### What to do
Count every line in the data below where the word "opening" appears, then state only that count.

Stored data entries
=-=-=
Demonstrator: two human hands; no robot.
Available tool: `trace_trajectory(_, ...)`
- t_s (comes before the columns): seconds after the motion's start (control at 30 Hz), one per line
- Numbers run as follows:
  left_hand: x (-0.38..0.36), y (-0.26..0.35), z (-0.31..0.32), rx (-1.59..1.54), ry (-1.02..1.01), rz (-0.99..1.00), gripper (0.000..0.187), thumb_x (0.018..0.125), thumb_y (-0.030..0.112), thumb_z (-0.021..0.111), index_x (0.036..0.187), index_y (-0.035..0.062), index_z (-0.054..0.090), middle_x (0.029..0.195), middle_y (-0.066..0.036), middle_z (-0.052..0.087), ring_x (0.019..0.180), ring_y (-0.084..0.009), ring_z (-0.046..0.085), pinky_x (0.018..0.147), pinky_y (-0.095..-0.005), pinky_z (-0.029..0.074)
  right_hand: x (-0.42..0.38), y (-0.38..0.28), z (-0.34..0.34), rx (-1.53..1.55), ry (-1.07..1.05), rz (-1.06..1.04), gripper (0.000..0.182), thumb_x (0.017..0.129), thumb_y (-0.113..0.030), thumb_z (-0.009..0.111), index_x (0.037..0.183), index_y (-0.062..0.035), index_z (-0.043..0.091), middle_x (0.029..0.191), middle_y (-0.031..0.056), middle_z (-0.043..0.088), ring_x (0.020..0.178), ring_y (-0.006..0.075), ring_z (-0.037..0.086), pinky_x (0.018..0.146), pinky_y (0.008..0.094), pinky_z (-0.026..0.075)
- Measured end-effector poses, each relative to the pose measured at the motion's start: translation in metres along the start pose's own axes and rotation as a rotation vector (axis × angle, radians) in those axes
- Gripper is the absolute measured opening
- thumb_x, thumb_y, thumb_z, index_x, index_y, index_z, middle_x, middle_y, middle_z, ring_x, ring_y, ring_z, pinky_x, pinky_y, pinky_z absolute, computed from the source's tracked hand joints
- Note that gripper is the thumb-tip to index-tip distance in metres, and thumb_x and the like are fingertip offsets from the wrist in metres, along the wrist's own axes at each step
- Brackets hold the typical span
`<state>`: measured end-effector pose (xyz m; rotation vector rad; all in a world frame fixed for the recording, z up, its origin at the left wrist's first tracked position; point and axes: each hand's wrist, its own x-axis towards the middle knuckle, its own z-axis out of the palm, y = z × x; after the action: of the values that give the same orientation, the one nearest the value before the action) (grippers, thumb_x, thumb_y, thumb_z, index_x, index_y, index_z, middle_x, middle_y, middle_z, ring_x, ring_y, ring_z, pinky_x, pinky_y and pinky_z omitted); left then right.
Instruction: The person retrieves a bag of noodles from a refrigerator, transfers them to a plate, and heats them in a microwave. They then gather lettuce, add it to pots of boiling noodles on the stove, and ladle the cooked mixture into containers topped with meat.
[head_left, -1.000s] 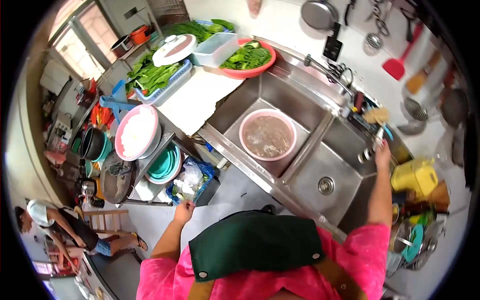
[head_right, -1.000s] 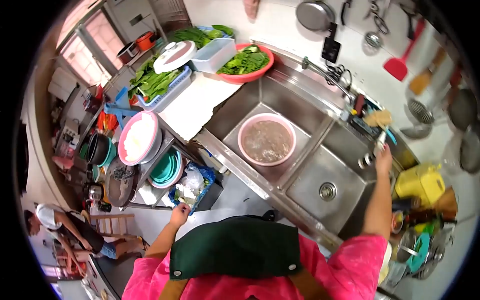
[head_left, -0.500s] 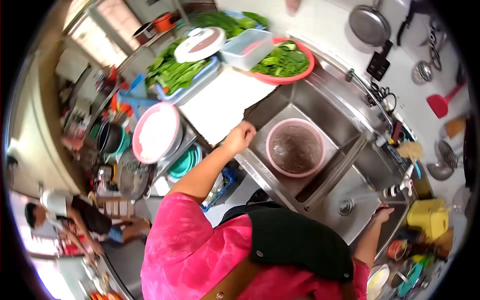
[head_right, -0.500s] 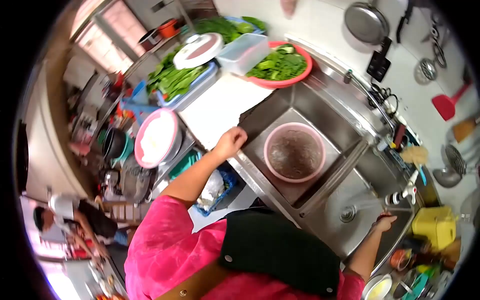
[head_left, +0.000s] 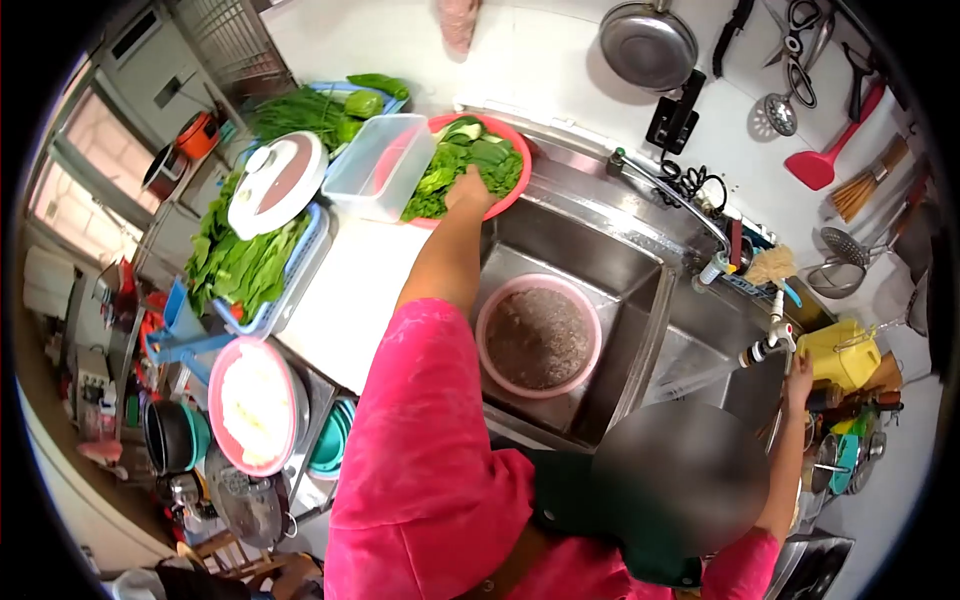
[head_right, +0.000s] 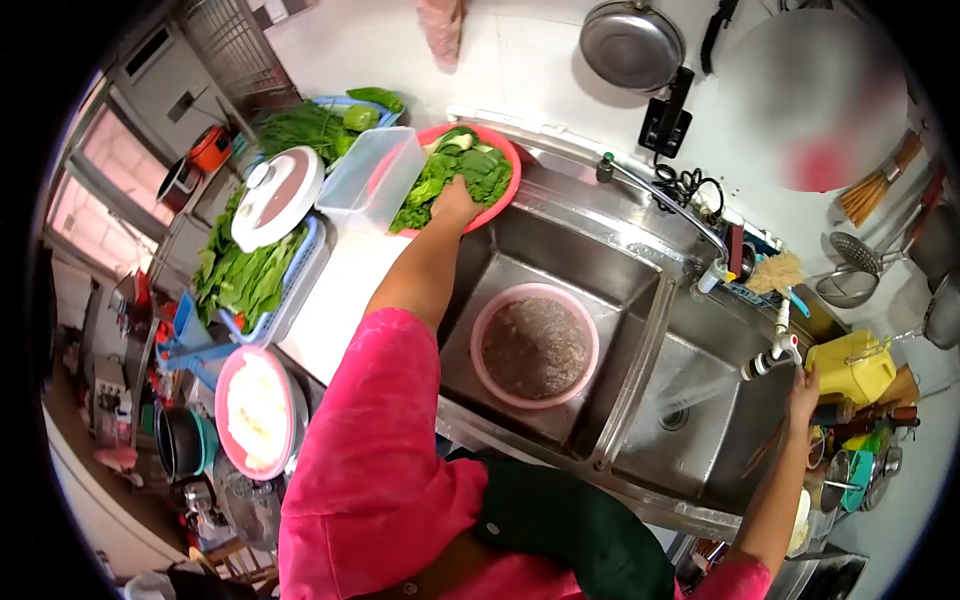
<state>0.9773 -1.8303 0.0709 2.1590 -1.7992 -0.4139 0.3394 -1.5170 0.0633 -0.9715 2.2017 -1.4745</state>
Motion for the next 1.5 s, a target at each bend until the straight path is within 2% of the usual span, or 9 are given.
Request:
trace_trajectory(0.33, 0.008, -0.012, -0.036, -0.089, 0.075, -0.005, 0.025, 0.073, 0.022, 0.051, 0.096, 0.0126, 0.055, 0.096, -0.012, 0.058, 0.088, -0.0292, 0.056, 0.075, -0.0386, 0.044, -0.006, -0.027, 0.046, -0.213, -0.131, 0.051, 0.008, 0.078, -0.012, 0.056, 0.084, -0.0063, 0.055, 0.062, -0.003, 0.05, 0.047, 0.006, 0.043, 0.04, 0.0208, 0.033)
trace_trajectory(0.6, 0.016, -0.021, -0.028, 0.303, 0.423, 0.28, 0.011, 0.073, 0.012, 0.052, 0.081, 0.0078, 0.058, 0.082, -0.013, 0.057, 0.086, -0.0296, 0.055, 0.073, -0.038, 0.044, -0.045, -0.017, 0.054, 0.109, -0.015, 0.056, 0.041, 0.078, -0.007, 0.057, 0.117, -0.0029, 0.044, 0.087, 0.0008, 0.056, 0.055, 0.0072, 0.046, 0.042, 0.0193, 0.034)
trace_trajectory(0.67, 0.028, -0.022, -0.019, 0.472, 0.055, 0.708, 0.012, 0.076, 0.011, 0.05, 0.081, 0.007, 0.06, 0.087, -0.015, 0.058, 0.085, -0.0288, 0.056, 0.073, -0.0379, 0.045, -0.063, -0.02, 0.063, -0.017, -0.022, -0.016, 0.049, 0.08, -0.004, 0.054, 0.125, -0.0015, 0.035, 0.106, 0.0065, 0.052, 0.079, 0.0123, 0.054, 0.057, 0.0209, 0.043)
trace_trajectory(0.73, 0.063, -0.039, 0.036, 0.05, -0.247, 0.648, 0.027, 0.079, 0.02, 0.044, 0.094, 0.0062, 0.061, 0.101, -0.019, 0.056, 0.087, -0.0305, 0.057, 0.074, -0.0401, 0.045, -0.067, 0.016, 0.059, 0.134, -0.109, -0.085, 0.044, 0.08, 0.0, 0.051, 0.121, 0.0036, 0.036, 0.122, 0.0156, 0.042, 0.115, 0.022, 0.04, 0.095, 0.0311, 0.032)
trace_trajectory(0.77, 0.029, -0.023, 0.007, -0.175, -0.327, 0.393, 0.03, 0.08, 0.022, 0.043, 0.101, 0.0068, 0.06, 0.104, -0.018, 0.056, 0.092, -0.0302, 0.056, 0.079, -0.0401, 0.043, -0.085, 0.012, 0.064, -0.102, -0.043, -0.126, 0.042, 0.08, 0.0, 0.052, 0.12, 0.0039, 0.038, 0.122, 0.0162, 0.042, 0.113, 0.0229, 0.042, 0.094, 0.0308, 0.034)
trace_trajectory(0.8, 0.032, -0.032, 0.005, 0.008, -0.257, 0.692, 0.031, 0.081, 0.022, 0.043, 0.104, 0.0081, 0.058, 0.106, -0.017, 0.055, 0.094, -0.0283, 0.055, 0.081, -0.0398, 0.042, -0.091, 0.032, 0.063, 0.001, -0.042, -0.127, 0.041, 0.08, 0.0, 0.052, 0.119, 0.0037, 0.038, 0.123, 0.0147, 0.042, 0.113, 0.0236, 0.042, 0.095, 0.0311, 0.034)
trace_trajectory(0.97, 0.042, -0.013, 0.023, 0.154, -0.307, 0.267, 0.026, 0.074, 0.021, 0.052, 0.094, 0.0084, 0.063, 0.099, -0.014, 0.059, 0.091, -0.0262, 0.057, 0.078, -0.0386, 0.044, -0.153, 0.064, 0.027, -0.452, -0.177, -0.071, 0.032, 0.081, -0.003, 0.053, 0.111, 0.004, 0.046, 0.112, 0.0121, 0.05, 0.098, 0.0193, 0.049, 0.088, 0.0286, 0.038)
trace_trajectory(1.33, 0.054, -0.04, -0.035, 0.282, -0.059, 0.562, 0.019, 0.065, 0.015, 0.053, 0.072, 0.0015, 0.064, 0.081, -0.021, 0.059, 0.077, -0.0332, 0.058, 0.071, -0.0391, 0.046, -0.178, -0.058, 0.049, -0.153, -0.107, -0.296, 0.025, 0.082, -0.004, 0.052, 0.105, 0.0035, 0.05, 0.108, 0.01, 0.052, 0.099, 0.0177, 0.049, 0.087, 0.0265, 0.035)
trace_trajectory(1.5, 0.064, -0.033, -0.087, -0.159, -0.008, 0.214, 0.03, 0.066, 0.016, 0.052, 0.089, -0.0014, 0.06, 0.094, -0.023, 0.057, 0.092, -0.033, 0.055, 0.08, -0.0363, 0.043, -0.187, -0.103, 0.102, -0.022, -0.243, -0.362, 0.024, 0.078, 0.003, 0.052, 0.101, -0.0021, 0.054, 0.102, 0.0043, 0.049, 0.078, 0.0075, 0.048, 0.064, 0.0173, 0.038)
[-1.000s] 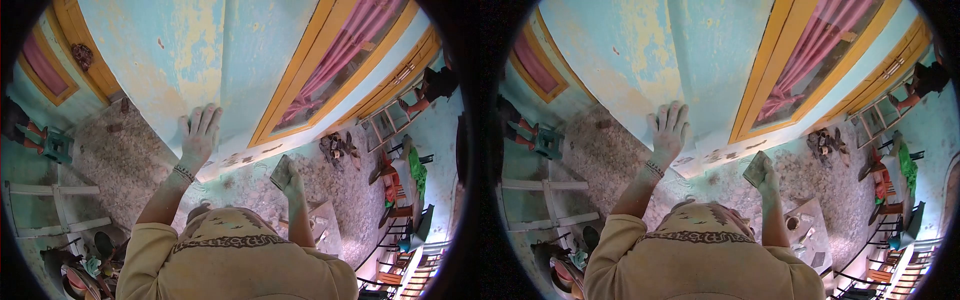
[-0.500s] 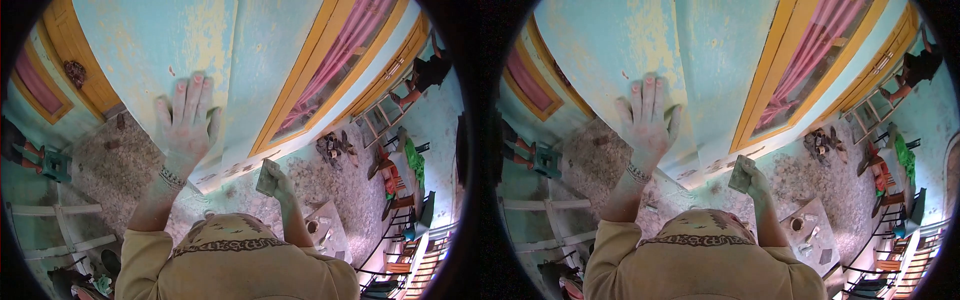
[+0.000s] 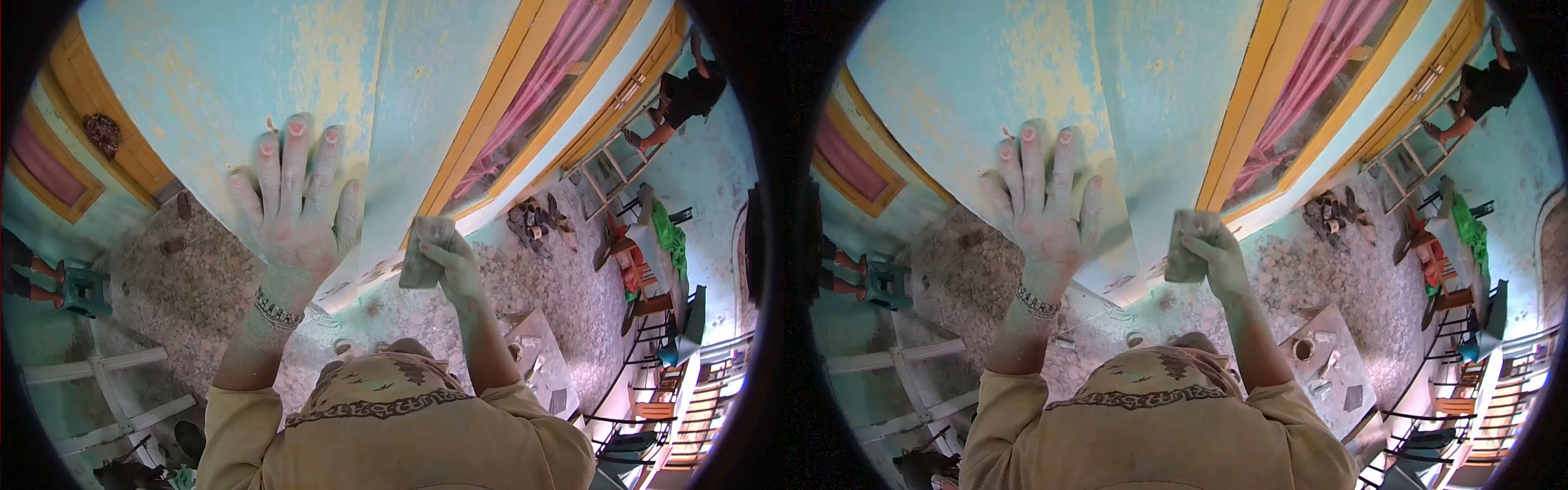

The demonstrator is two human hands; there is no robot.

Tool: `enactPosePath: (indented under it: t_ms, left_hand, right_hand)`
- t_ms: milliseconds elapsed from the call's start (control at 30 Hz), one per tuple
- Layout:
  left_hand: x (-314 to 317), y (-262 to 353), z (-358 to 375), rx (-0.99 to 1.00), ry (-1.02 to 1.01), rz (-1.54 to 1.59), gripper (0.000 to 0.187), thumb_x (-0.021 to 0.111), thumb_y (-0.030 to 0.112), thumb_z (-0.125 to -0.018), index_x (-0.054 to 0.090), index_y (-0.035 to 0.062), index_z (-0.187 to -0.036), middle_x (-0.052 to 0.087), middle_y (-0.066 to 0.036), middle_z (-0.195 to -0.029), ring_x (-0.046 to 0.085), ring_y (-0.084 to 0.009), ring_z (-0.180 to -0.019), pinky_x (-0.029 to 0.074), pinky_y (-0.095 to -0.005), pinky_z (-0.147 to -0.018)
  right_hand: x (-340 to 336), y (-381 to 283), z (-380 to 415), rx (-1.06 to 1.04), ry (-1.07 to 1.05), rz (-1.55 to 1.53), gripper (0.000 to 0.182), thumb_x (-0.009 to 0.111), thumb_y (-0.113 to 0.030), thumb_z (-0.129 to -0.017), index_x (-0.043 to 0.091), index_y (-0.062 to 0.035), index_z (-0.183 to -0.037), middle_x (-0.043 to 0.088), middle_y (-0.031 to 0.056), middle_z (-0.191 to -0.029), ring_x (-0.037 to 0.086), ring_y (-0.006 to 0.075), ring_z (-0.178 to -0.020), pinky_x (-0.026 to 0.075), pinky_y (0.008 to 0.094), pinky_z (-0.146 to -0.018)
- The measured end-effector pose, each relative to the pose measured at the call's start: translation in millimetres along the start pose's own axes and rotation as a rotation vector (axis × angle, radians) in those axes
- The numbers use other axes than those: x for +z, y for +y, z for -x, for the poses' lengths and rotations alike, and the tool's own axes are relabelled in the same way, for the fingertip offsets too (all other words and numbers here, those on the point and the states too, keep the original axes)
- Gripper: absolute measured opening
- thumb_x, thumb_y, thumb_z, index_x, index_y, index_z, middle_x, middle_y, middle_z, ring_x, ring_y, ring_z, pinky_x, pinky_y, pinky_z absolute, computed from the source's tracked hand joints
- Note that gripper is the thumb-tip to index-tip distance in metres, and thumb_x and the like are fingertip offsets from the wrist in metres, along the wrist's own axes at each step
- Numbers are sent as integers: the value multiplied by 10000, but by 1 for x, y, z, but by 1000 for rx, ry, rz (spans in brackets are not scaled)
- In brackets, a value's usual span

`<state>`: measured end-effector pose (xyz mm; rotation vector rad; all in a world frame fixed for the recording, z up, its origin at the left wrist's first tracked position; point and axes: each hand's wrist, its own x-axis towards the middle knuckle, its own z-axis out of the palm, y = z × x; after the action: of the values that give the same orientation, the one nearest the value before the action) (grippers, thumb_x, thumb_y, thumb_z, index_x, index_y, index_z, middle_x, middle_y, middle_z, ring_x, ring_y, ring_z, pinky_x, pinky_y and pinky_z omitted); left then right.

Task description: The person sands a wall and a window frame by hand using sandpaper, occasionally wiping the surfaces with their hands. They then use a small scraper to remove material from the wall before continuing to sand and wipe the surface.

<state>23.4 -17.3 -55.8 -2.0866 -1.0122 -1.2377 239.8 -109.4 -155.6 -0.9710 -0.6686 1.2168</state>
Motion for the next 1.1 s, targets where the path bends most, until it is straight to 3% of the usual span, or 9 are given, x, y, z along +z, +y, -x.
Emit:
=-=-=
### Problem solution
2